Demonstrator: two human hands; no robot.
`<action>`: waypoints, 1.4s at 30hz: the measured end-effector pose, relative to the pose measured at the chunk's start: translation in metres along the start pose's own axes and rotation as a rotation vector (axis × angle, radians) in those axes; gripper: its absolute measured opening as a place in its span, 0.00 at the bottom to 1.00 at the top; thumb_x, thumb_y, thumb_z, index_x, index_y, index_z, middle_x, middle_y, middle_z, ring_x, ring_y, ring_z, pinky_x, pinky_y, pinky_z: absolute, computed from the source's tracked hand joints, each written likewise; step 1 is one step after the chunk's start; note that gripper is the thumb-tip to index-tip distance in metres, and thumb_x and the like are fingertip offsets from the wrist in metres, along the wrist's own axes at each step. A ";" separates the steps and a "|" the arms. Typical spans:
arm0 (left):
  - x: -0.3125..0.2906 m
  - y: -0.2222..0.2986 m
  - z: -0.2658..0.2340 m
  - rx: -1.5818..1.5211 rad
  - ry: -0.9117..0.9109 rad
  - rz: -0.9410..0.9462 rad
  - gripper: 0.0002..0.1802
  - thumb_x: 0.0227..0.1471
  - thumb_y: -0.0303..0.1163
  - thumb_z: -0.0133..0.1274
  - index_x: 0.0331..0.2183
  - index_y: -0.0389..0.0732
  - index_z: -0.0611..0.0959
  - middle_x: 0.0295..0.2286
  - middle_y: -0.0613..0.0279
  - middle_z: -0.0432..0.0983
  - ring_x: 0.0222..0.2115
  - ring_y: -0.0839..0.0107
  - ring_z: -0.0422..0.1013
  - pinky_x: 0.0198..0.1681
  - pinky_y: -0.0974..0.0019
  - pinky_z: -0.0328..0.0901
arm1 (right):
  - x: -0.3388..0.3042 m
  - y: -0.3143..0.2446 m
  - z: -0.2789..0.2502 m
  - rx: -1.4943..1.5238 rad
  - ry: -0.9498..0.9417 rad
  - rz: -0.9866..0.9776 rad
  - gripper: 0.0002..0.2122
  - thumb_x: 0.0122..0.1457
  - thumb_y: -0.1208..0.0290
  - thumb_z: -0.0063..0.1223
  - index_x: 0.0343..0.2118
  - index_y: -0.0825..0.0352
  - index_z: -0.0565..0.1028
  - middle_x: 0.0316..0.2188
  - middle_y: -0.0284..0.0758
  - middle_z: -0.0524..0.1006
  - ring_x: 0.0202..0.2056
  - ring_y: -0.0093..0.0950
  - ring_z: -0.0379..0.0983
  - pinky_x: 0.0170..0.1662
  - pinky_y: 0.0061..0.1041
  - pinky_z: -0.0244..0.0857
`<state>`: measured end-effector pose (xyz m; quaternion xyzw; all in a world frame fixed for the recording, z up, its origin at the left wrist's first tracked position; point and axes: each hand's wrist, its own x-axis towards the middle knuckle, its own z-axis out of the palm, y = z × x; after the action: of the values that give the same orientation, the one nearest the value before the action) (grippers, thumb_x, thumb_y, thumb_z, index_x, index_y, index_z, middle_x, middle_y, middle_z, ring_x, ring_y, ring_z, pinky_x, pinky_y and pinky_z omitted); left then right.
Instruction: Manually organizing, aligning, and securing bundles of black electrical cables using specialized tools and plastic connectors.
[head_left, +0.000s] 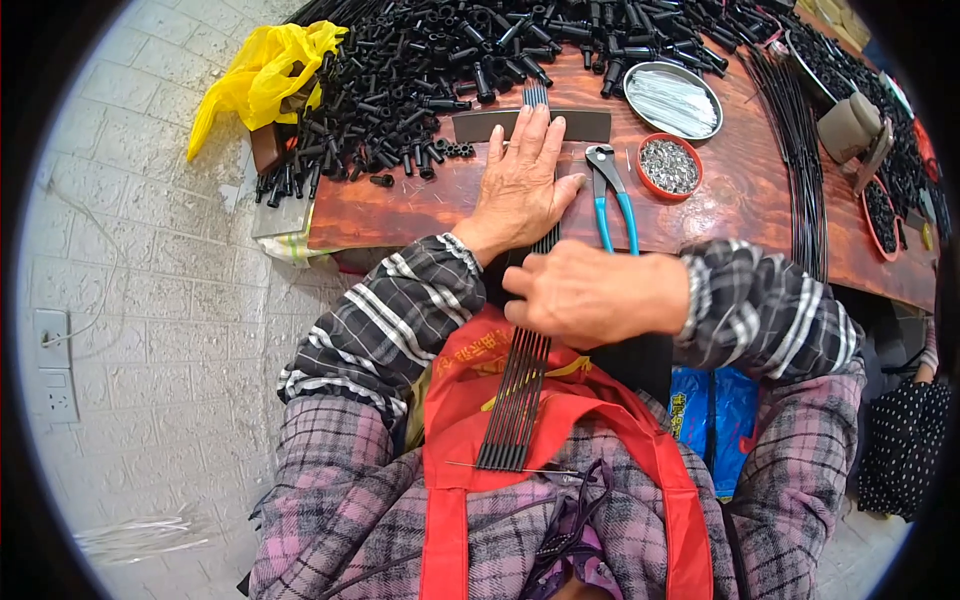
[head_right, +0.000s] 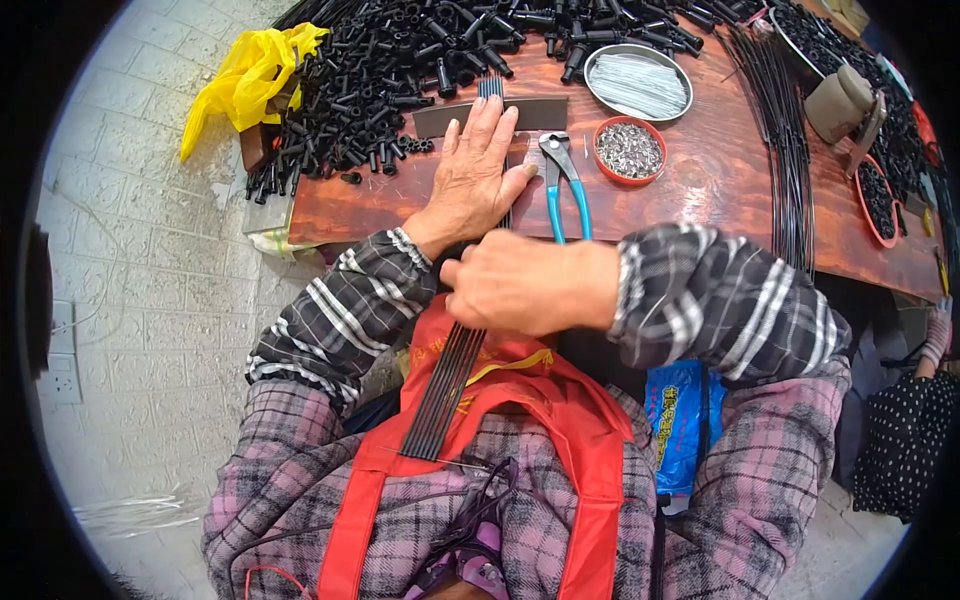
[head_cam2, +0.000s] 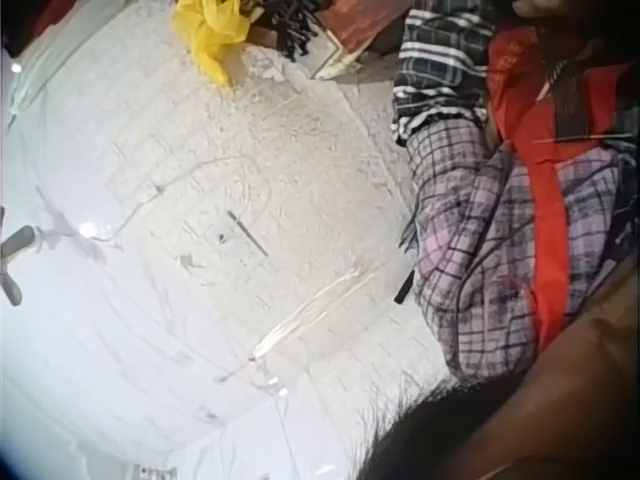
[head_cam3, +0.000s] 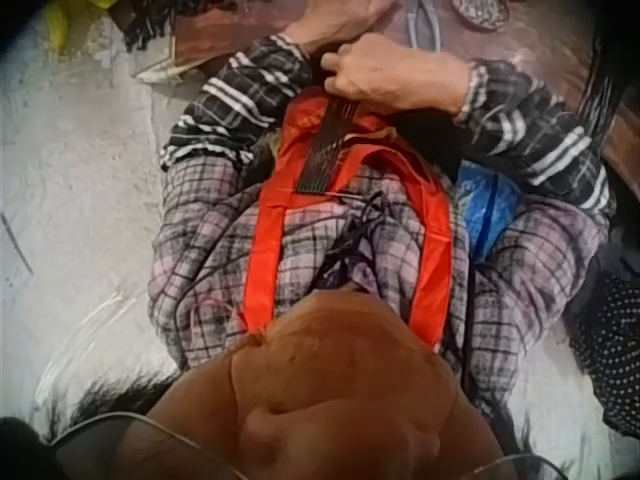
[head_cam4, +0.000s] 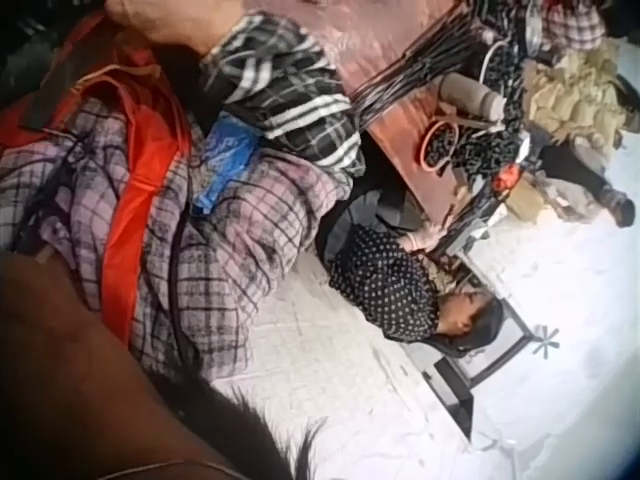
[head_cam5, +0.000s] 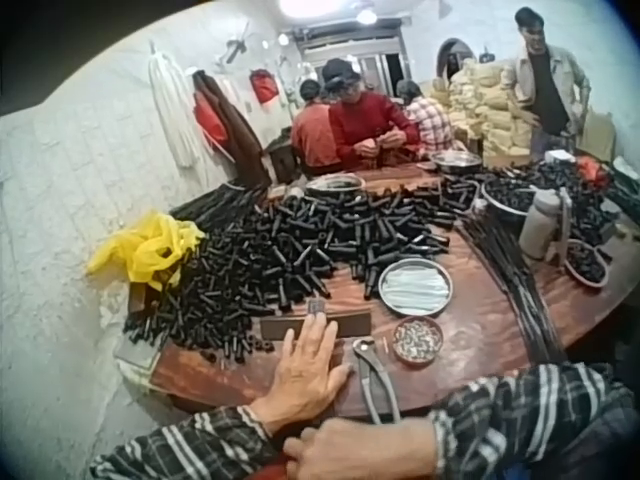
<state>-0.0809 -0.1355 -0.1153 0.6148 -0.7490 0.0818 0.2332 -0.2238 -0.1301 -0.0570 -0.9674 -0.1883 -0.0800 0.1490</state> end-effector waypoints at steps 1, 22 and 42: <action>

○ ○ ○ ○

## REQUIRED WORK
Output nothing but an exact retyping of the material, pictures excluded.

## EXERCISE ANSWER
Demonstrator: two human hands; no robot.
`<action>`: waypoints, 1.4s at 30hz: the measured end-effector pose, relative to the pose measured at the chunk's start: translation in metres along the start pose's own axes and rotation as a rotation vector (axis × angle, radians) in those axes; gripper: its absolute measured opening as a place in its span, 0.00 at the bottom to 1.00 at the top; thumb_x, thumb_y, thumb_z, index_x, index_y, index_z, middle_x, middle_y, middle_z, ring_x, ring_y, ring_z, pinky_x, pinky_y, pinky_z: absolute, computed from the source's tracked hand joints, each written likewise; step 1 is one step after the chunk's start; note that gripper is the thumb-tip to index-tip distance in metres, and thumb_x and the like are fingertip offsets from the wrist in metres, along the wrist's own axes at each step. A ";" separates the steps and a "|" the arms. Typical spans:
arm0 (left):
  - x: -0.3125..0.2906 m
  - y: -0.2222..0.2986 m
  - z: -0.2658..0.2340 m
  - rx: -1.5818..1.5211 rad
  - ry: -0.9117..0.9109 rad
  - rz: -0.9410..0.9462 rad
  - gripper: 0.0002..0.1802
  - thumb_x: 0.0227..0.1471
  - thumb_y: -0.0303..0.1163
  - thumb_z: -0.0133..0.1274
  - index_x: 0.0331..0.2183
  - index_y: -0.0389..0.0732
  - index_z: -0.0611..0.0959
  - middle_x: 0.0295..0.2286
  - middle_y: -0.0613..0.0279
  - middle_z: -0.0432..0.0983
  - ring_x: 0.0222..0.2115
  - ring_y: -0.0839..0.0107
  - ring_z: -0.0422..0.1013
  - pinky_x: 0.0198..0.1681
  - pinky_y: -0.0974..0.0019
  - pinky_z: -0.0328..0.0901
arm1 (right):
  - x: -0.3388..0.3042 m
  - y: -0.3143..0.2446 m
  - z: -0.2789..0.2502 m
  - rx: -1.4943..1.5238 rad
  - ry: -0.9498..0.9417 rad
  - rz: -0.9866..0.9776 rad
  - gripper: 0.0002..0.2122
  - thumb_x: 0.0122..0.1457
  - thumb_y: -0.1208..0.0290
  - thumb_z: -0.0063..0.1223
  - index_x: 0.0343..0.2118
  - index_y: -0.0825..0.0352
  - index_z: -0.0565..0.1028
  - middle_x: 0.0316..0.2188
  - middle_y: -0.0284..0.0758
  - middle_z: -0.0524..0.1006
  - ring_x: 0.0202..0.2056
  - ring_y: -0.0093..0.0950
  - ring_z: -0.0379..0.0983
  - pinky_x: 0.0170..0.1662
  - pinky_y: 0.0061..0.1041
  - pinky_z: -0.0244..0.0857
`<state>`: measured end-effector pose (xyz m; quaternion xyzw; all in a world frame fixed for the recording, z up, its origin at the left wrist's first tracked position; point and axes: each hand's wrist, its own x-axis towards the middle knuckle, its own z-axis out of the palm, y = z × x; after the action: of the values that give the same orientation, the one nearest the value before the action) (grippers, thumb_x, thumb_y, thumb_z, index_x, index_y, index_z, middle_x, middle_y, middle_z, ring_x, ring_y, ring_z, pinky_x, pinky_y and pinky_z omitted); left then right.
Instruction: Manually organizing, aligning, and securing bundles of black electrical cables using specialized tools and plastic connectors.
[head_left, +0.000s] 
[head_right, +0.000s] 
[head_cam2, +0.000s] 
[head_cam3, +0.000s] 
[head_cam4, +0.000s] 
[head_cam5, +0.000s] 
<state>-0.0809 -0.1355 -0.1153 0.6148 -0.7490 0.0818 0.2332 -0.2238 -0.1301 -0.0570 -0.9674 -0.1883 -0.0800 0.1490</state> end-effector waypoints at steps 1, 22 and 42: <action>

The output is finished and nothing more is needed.